Mentan Amran Nilai Tarif Trump Buka Peluang Peningkatan Ekspor CPO ke AS


Menteri Pertanian Amran Sulaiman menyatakan ada peluang peningkatan ekspor minyak sawit mentah (CPO) Indonesia ke Amerika Serikat (AS) dalam waktu dekat. Hal itu ia sampaikan menanggapi penetapan sementara tarif impor produk asal Indonesia di AS sebesar 19%.
Amran menilai ekspor CPO berpotensi tumbuh karena pemerintah AS mengenakan tarif lebih tinggi terhadap produk asal Malaysia sebesar 25%.
“CPO kita pasti bersaing dan menang kalau dibandingkan dengan negara lainnya,” kata Amran di Gedung Radio Republik Indonesia, Kamis (17/7).
Amran mengakui produksi CPO nasional stagnan dalam lima tahun terakhir. Meski demikian, pemerintah yakin produksi akan tumbuh hingga 2029 seiring program peremajaan sawit rakyat (PSR).
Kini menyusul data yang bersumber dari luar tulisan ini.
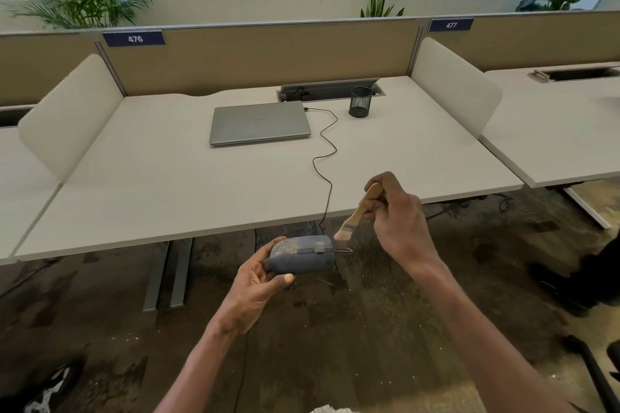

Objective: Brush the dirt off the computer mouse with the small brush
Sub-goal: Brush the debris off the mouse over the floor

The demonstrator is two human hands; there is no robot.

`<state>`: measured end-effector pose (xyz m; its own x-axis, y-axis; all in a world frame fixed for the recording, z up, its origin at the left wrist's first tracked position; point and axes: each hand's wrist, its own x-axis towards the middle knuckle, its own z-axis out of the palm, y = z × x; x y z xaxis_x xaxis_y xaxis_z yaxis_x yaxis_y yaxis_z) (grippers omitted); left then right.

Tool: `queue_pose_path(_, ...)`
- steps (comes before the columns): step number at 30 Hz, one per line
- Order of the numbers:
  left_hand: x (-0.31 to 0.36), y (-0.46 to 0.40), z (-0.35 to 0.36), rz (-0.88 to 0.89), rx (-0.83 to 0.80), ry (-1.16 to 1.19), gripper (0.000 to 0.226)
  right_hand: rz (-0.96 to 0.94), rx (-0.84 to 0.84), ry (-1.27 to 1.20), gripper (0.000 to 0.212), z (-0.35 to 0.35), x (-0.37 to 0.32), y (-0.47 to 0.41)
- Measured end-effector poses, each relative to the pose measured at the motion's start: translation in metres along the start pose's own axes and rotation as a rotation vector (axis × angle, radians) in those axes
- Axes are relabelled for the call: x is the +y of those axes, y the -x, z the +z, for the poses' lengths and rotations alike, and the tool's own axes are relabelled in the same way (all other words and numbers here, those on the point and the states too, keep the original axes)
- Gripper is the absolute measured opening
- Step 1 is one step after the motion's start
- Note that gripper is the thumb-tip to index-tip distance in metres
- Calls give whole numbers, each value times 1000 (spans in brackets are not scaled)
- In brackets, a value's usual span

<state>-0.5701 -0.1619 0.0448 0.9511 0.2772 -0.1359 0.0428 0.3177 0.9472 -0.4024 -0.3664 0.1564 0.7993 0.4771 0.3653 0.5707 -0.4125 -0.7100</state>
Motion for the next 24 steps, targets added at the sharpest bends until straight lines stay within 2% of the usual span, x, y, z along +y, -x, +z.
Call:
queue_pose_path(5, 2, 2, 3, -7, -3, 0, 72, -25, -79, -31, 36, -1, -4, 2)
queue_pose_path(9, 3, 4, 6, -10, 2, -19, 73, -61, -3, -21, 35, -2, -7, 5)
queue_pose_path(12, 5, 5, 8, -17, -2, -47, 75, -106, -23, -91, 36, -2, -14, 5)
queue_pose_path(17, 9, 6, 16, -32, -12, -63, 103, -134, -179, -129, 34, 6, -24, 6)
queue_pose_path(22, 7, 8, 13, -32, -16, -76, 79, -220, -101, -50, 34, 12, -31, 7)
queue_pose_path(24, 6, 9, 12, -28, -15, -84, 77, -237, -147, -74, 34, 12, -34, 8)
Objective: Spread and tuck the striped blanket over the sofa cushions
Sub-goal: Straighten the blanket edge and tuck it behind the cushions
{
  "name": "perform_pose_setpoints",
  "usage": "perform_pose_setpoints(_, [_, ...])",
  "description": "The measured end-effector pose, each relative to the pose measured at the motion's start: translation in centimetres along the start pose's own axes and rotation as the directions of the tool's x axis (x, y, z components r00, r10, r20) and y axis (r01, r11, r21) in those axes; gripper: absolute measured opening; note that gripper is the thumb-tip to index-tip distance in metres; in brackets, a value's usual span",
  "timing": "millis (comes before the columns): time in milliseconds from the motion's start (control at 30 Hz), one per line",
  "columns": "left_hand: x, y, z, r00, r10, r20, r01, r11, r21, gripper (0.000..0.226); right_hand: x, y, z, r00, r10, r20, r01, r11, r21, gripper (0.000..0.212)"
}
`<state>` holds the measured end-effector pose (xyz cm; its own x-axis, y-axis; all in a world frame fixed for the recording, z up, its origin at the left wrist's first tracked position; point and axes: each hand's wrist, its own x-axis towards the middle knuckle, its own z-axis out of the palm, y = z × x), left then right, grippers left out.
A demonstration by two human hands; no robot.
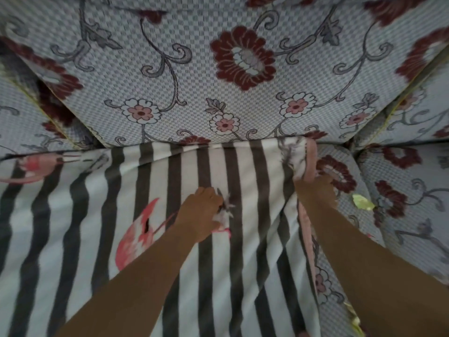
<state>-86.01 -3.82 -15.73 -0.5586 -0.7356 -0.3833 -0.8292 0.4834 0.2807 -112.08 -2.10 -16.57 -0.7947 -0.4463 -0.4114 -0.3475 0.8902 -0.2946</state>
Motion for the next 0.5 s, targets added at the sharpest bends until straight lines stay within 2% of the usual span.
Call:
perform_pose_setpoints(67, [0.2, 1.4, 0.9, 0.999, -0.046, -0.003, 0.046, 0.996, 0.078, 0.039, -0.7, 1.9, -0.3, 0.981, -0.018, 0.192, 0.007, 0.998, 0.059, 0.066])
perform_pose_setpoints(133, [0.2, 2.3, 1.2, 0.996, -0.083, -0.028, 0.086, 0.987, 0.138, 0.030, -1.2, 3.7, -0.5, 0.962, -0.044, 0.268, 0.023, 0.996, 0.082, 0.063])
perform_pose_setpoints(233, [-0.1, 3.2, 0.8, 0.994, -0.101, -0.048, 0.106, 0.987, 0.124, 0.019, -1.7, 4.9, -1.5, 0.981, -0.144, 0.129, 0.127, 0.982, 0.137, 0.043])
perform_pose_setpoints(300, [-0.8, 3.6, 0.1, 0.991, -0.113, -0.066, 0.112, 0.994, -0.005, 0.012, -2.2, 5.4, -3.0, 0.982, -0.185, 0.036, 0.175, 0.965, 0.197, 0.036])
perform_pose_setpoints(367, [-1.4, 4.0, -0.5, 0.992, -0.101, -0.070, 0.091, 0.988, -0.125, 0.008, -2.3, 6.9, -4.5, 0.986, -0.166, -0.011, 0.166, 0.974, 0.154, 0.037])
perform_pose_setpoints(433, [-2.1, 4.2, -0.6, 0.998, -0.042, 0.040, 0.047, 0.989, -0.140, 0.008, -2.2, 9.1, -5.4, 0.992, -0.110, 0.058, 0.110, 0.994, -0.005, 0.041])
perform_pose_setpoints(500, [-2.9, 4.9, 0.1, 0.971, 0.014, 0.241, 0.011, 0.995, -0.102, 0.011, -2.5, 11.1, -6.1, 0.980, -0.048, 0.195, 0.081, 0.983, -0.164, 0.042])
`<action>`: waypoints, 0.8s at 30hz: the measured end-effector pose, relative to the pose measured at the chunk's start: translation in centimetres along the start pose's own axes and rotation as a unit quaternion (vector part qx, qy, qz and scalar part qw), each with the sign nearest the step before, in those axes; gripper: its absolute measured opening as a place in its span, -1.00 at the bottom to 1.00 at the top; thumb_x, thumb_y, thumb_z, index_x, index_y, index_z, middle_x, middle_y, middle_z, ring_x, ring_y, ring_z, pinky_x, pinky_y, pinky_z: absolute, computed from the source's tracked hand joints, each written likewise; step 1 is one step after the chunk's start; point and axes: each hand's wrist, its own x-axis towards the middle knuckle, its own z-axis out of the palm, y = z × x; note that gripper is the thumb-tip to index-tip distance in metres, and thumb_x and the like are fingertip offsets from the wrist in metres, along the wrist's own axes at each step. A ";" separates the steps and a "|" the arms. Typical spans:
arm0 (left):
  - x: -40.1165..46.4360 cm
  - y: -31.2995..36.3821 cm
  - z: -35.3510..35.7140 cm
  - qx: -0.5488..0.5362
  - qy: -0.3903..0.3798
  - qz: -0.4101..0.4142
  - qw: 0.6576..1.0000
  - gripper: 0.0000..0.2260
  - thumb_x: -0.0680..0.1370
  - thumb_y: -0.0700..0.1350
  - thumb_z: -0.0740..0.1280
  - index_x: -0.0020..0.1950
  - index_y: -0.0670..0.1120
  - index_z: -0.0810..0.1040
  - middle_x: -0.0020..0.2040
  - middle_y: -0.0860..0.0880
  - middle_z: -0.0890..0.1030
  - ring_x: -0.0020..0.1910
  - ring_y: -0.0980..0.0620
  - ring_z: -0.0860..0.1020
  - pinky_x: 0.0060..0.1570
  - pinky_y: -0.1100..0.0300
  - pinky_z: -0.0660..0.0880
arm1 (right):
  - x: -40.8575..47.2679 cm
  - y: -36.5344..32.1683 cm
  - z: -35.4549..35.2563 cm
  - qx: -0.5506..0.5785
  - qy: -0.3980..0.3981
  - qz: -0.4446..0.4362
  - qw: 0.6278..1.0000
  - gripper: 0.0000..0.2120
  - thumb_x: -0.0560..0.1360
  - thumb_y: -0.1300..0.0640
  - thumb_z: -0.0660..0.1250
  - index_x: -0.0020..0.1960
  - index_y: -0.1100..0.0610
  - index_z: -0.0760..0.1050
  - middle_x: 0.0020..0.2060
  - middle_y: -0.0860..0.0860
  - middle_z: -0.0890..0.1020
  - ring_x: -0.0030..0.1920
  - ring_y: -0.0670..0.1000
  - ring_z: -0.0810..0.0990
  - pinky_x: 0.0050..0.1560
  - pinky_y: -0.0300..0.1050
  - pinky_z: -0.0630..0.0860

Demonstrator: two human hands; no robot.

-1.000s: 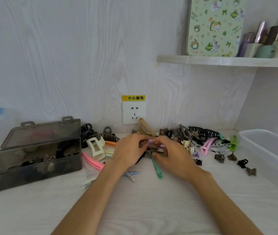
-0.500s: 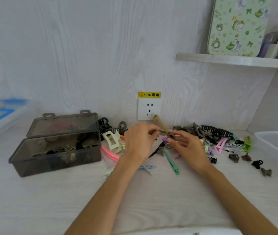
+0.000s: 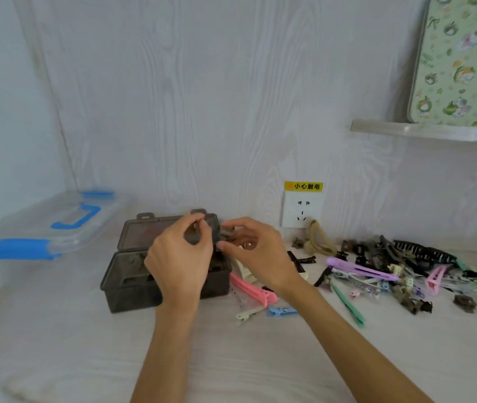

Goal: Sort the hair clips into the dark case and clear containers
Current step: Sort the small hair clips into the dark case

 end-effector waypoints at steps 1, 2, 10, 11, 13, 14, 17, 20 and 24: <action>0.0 -0.1 0.0 0.013 -0.013 -0.006 1.000 -0.85 0.48 -0.01 0.36 0.00 0.03 0.65 -0.16 -0.04 0.70 -0.19 -0.06 0.64 -0.22 0.23 0.38 | 0.4 -0.1 0.7 -0.031 -0.025 -0.011 0.999 -0.67 0.39 0.11 0.47 0.14 0.04 0.57 -0.11 -0.10 0.66 -0.15 -0.21 0.61 -0.13 -0.42 0.48; 0.0 -0.2 0.0 0.020 -0.019 -0.014 1.000 -0.83 0.50 0.02 0.34 0.03 0.04 0.64 -0.17 -0.04 0.69 -0.18 -0.06 0.64 -0.22 0.21 0.38 | 0.5 0.0 0.9 -0.066 -0.045 -0.018 0.997 -0.66 0.40 0.06 0.46 0.16 0.00 0.56 -0.06 -0.12 0.67 -0.11 -0.23 0.60 -0.09 -0.41 0.46; -0.5 0.7 0.2 0.025 -0.025 0.021 0.999 -0.83 0.53 0.02 0.30 -0.08 0.00 0.65 -0.32 0.03 0.64 -0.37 0.04 0.55 -0.39 0.29 0.27 | -1.0 1.3 -9.7 -0.119 0.078 0.041 0.989 -0.93 0.45 0.11 0.40 -0.09 -0.04 0.62 -0.18 -0.13 0.67 -0.20 -0.09 0.60 -0.18 -0.35 0.47; -1.0 1.4 0.6 0.014 -0.039 0.059 0.997 -0.86 0.52 0.00 0.33 -0.12 0.00 0.65 -0.34 0.06 0.63 -0.42 0.11 0.51 -0.44 0.34 0.27 | -1.5 1.8 -11.3 -0.118 0.091 0.057 0.987 -0.93 0.46 0.13 0.39 -0.10 -0.02 0.61 -0.19 -0.07 0.68 -0.19 -0.05 0.61 -0.19 -0.37 0.48; -2.2 2.8 1.3 -0.002 -0.081 0.138 0.987 -0.91 0.49 -0.03 0.37 -0.15 0.01 0.65 -0.34 0.11 0.63 -0.42 0.19 0.51 -0.45 0.38 0.35 | -2.4 2.6 -13.4 -0.119 0.064 0.108 0.985 -0.97 0.45 0.10 0.40 -0.11 0.01 0.62 -0.20 0.00 0.68 -0.18 0.01 0.63 -0.23 -0.42 0.50; -2.8 3.5 1.7 0.000 -0.111 0.166 0.980 -0.92 0.49 -0.02 0.37 -0.14 0.03 0.66 -0.31 0.13 0.64 -0.39 0.21 0.53 -0.42 0.40 0.37 | -2.8 3.0 -14.0 -0.124 0.028 0.139 0.982 -0.94 0.43 0.06 0.42 -0.10 0.01 0.62 -0.20 0.01 0.68 -0.15 0.02 0.64 -0.21 -0.40 0.51; -3.8 5.0 3.3 0.013 -0.225 0.187 0.956 -0.87 0.52 -0.01 0.32 -0.01 0.06 0.65 -0.16 0.15 0.67 -0.23 0.23 0.57 -0.28 0.45 0.36 | -4.0 4.6 -14.3 -0.173 -0.080 0.205 0.960 -0.78 0.31 -0.03 0.51 -0.07 -0.03 0.62 -0.18 -0.04 0.67 -0.17 -0.05 0.63 -0.18 -0.22 0.58; -3.3 5.5 5.7 0.032 -0.342 0.168 0.924 -0.80 0.56 -0.04 0.27 0.16 0.08 0.58 0.05 0.14 0.64 0.00 0.20 0.57 -0.06 0.36 0.43 | -4.3 6.1 -13.9 -0.199 -0.139 0.214 0.946 -0.76 0.27 0.05 0.56 -0.08 0.01 0.62 -0.26 -0.07 0.62 -0.36 -0.18 0.52 -0.32 -0.21 0.57; -2.6 6.3 9.7 0.030 -0.429 0.115 0.896 -0.71 0.58 -0.16 0.21 0.27 0.05 0.49 0.23 0.07 0.56 0.18 0.09 0.52 0.17 0.12 0.47 | -3.6 6.7 -14.6 -0.144 -0.091 0.190 0.967 -0.82 0.43 0.12 0.43 0.03 0.04 0.62 -0.12 -0.06 0.67 -0.18 -0.17 0.61 -0.09 -0.27 0.56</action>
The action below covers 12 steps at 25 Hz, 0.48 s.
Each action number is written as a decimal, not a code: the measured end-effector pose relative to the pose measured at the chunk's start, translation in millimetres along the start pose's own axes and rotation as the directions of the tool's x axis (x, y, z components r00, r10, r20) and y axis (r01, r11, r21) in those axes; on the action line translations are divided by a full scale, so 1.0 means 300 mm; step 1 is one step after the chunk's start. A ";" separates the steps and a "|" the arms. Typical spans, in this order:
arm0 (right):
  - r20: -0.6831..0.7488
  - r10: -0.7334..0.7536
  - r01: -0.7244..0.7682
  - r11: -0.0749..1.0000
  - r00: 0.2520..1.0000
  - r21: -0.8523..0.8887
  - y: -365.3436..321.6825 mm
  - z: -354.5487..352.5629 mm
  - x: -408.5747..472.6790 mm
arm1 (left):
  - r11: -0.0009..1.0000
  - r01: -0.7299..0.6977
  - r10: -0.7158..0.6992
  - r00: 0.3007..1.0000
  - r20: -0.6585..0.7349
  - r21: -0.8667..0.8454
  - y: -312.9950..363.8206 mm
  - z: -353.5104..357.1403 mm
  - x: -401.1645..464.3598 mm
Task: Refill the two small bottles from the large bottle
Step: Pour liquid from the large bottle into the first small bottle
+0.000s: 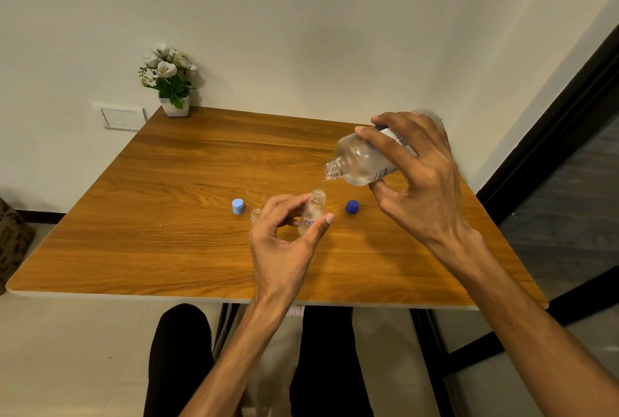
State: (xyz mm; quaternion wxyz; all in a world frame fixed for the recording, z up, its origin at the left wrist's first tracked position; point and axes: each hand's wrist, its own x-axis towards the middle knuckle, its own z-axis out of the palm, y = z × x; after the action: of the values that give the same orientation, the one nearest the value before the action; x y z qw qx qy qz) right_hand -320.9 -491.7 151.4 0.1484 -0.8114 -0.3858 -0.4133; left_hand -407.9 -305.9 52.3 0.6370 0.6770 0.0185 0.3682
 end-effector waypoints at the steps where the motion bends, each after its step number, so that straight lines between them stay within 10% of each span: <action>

Badan Pengelola Dana Perkebunan Kelapa Sawit (BPDPKS) mencatat, rata-rata capaian PSR hanya 50.000 hektare per tahun, jauh dari target 180.000 hektare.
Pada 2024, realisasi PSR bahkan hanya 38.247 hektare dengan penyaluran dana sebesar Rp 1,29 triliun. Sementara itu, produksi CPO nasional cenderung stagnan di angka 50 juta ton sejak 2020.
Amran mengaku belum menetapkan target peningkatan produksi CPO hingga 2029. “Kami masih fokus menyelesaikan produksi beras. Namun saya pastikan CPO nasional akan bersaing,” ujarnya.
Badan Pusat Statistik (BPS) mencatat ekspor CPO Indonesia ke AS menunjukkan tren pertumbuhan sepanjang 2013–2023. Pertumbuhan tertinggi terjadi pada 2013, naik lebih dari 700% menjadi 468.800 ton.
Pada 2023, volume ekspor CPO ke AS meningkat 9,66% menjadi 1,98 juta ton. Meski begitu, angka ini masih lebih rendah dibandingkan ekspor ke India, Cina dan Pakistan.
Gabungan Pengusaha Kelapa Sawit Indonesia (Gapki) menyebut AS bukan pasar utama ekspor CPO nasional. Namun, pangsa pasar CPO Indonesia di Negeri Paman Sam mencapai 89% hingga April 2025.
Industri Sawit RI Bisa Terancam
Sebelumnya, Ketua Umum Gapki Eddy Martono mengatakan permintaan CPO di AS sulit turun karena tidak semua industri bisa menggantikan CPO sebagai bahan baku. Dia mencontohkan pembuatan margarin tidak bisa diganti minyak kedelai.
Namun, Eddy mengingatkan posisi Indonesia di pasar AS bisa terancam oleh Malaysia. Beban ekspor CPO Malaysia lebih ringan, hanya 24%, sedangkan Indonesia 32%.
Beban ekspor tersebut berasal dari kewajiban pasar domestik (DMO), pungutan ekspor BPDPKS, dan bea keluar. Menurut Eddy, total beban ini membuat harga CPO Indonesia di pasar ekspor lebih mahal hingga US$ 221 per ton.
Dengan demikian, CPO asal Malaysia lebih kompetitif dibandingkan produk Indonesia. Oleh karena itu, ia mengusulkan agar pemerintah mengurangi beban ekspor khusus untuk pasar AS guna meningkatkan daya saing CPO nasional.
“Kalau beban ekspor CPO Indonesia bisa lebih kecil dari Malaysia, akan sangat bagus. Ini khusus untuk pasar Amerika Serikat,” ujar Eddy.